Der Bürgergeneral (English: The Citizen General) is a comedy in one act by Johann Wolfgang von Goethe, written and published in 1793. It satirises the French Revolution through the story of a man who poses as a revolutionary in order to con a rich peasant out of a meal. The deception causes a brief panic before a nobleman steps in to expose the perpetrator, mete out justice and restore order. Goethe wrote the play in only three days and staged it at the Weimar Court Theatre, of which he was director.

==Synopsis==

Schnaps, the protagonist, is a rascally barber who poses as a revolutionary general using an outfit stolen from a dying French prisoner of war: a French National Guard uniform, a liberty cap, a tricolour cockade and a sabre. He pretends to be part of a conspiracy working towards an imminent revolution, in order to trick Märten, a wealthy but elderly peasant, into providing him with a free meal of bread and milk. Märten's son-in-law Görge and wife Röse see through the imposture and attack Schnaps with a cudgel. The magistrate becomes involved and the household is suspected of involvement with the revolutionary Jacobins. However, the truth is eventually established by the local member of the landowning nobility. Schnaps is treated with mercy as the nobleman recognises that the barber poses no real danger to society, and the threat of revolution is defused.

==Background==

In January 1791, Goethe was appointed to the post of Director-General of the Court Theatre in Weimar. While in Weimar he wrote Der Bürgergeneral in only three days, between 23 and 26 April 1793, and it was first performed at the theatre only a few days later on 2 May. The play was a sequel to two earlier productions at the theatre, Die beiden Billets by French author Jean-Pierre Claris de Florian and its sequel Der Stammbaum by Christian Leberecht Heyne (using the pseudonym Anton Wall). Both plays had been sufficiently well-received to prompt Goethe to write another sequel which, although it references its predecessors, was intended to function as a stand-alone play. The actor Johann Christoph Beck had been a success in the role of Schnaps and returned to the same part in Der Bürgergeneral. After its Weimar premiere, it was also performed in Lauchstädt and Erfurt; by 1805 it had been performed fifteen times.

==Themes==

The play has been characterised by Anthony J. Niesz as "a sort of conservative propaganda play" in response to the French Revolution. As Patrick Fortmann puts it, the play aims to ridicule the revolution, to show how utterly out of place it is in rural Germany, how misleading its promises of liberty and equality, how self-serving its enthusiasts, how amateurishly the cabals plotted in secret, and how unnecessary the whole undertaking, if the social classes are willing to cooperate and to meet each other half-way. Goethe sets out to ridicule the symbolism of the French Revolution – the uniform, cockade, cap and sabre (all of which, in the 1793 Weimar production, were the genuine articles, having been brought back from France by Goethe as spoils of war) – by having the peasant Märten critique them by the standards of contemporary German peasant dress.
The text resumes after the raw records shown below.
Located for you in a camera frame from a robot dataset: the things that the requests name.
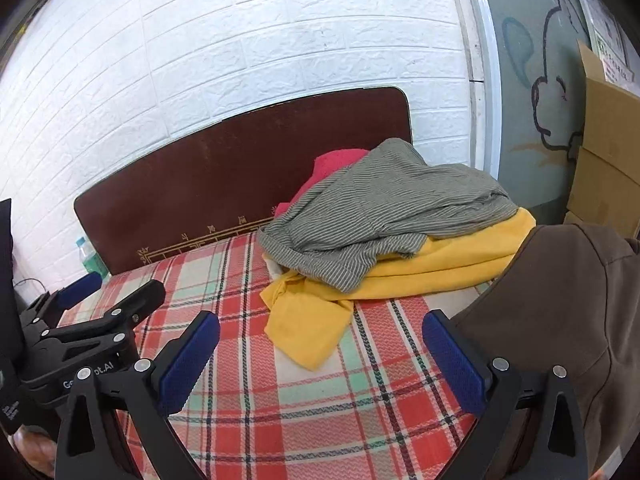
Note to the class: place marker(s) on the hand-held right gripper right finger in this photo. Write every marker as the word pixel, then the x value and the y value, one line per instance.
pixel 455 365

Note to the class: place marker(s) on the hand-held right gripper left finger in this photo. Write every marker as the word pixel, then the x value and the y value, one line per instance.
pixel 192 360

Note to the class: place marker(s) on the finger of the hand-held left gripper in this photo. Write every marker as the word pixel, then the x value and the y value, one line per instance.
pixel 140 300
pixel 80 287

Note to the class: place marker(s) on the grey striped shirt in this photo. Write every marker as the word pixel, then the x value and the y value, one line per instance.
pixel 390 200

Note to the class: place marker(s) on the person's left hand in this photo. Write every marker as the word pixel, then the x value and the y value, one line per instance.
pixel 32 452

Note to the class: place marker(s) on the green packet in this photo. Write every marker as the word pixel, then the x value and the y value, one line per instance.
pixel 90 260

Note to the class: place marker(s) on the yellow garment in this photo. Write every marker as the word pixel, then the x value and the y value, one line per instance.
pixel 310 330

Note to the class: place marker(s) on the brown garment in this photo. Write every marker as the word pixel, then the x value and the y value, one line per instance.
pixel 565 310

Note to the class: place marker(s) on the red plaid bed sheet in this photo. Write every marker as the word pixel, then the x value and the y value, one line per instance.
pixel 310 410

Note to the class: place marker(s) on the dark brown wooden headboard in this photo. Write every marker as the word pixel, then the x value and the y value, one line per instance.
pixel 225 175

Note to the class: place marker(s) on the red garment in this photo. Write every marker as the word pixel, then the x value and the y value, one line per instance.
pixel 335 165

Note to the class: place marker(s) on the grey door with cartoon drawing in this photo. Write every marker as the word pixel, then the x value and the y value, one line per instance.
pixel 520 110

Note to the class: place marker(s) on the cardboard box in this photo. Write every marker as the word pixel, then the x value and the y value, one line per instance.
pixel 610 150

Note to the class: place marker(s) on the white paper notice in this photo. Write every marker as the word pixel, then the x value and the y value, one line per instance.
pixel 605 25

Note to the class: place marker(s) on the white door frame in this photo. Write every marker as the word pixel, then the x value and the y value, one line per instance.
pixel 487 60
Neisz traces the play's heritage to the type of peasant satires popularised by Christian Weise and Hans Sachs. He notes that it "contains very little in the way of reflections on the nature of drama or literature" and avoids using theatrical terms. Goethe's assistant Anton Genast said that the play was viewed by the people as a "kleine Schlacht" (little battle) of Weimar against France. Goethe himself expressed the hope that it would have "some aesthetic value" and called it a "shibboleth to identify foolish or wicked unpatriots in Germany".
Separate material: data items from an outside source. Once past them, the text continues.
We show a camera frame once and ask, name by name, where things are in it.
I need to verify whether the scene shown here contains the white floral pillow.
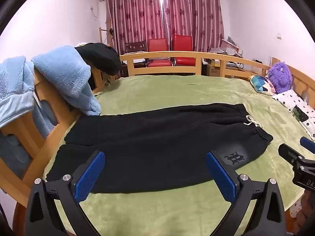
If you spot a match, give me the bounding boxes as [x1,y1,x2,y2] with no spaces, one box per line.
[272,89,315,140]

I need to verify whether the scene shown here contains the geometric patterned cushion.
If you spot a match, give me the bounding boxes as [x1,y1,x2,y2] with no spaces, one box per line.
[249,75,275,96]

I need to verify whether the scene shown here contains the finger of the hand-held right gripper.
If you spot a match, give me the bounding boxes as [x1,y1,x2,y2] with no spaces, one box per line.
[279,144,306,170]
[300,137,315,154]

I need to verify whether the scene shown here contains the white floral printed bag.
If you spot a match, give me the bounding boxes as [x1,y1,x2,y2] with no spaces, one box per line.
[289,199,304,218]

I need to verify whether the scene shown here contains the black garment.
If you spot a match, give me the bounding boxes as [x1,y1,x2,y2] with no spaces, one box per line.
[74,42,122,76]

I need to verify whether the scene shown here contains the green fleece blanket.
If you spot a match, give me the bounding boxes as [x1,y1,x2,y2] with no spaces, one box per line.
[44,75,315,236]

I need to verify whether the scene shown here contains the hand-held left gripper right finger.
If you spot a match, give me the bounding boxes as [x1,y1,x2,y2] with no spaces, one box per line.
[206,152,287,236]

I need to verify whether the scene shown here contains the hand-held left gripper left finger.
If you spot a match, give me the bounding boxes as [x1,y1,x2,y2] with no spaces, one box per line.
[25,151,116,236]

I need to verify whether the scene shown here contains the wooden rack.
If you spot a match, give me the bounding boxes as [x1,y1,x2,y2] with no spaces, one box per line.
[99,27,115,48]

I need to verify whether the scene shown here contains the dark wooden chair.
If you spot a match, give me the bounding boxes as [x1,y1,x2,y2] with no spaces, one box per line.
[125,41,147,54]

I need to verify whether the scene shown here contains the red floral curtain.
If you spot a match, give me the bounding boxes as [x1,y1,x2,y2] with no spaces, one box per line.
[161,0,225,53]
[105,0,164,54]

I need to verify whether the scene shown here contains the purple plush toy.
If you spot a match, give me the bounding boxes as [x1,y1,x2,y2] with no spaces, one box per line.
[267,62,293,94]

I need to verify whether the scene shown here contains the red chair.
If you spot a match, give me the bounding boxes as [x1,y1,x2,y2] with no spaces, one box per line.
[172,34,196,67]
[147,39,173,67]

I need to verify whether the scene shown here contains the cardboard box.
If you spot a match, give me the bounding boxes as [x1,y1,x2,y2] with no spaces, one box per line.
[206,63,221,77]

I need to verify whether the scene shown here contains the wooden bed frame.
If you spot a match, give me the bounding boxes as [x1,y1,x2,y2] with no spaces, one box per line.
[0,51,315,236]

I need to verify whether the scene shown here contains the black pants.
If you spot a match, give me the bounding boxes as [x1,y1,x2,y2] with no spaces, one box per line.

Der Bürgergeneral is also notable for introducing one of Goethe's most notable themes in his subsequent plays: the virtues of marriage and married love "as a moral and poetic sign of contradiction to the corruption of the times", as Nicholas Boyle puts it. The peasant couple Görge and Röse have been married for twelve weeks but are still madly in love with each other; while Märten broods over newspaper reports from France, his daughter and son-in-law plan their future together. Their love inspires the nobleman to marry his own sweetheart and to promise that their future children will play together.